(Beginning of Available data)
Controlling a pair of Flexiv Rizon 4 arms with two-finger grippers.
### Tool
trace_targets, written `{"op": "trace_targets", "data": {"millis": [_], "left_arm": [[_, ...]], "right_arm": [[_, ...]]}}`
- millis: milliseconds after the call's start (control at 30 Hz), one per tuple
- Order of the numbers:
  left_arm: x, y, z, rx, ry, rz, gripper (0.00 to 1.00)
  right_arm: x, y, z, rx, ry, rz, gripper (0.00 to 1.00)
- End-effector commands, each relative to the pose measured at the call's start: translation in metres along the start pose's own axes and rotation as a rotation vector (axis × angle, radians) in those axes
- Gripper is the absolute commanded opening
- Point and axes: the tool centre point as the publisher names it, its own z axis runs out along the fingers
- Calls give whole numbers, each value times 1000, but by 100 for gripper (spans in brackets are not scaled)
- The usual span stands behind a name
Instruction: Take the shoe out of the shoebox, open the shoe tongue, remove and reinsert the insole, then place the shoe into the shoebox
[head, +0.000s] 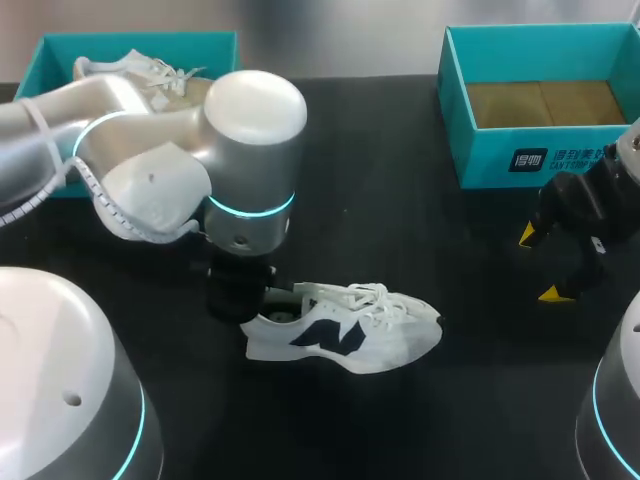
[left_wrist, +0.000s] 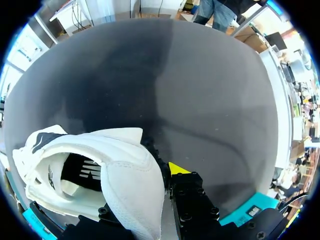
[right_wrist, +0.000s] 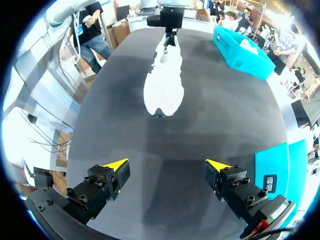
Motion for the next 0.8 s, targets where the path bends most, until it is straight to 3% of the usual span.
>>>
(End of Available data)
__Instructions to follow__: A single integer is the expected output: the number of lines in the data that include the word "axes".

__Response__: 2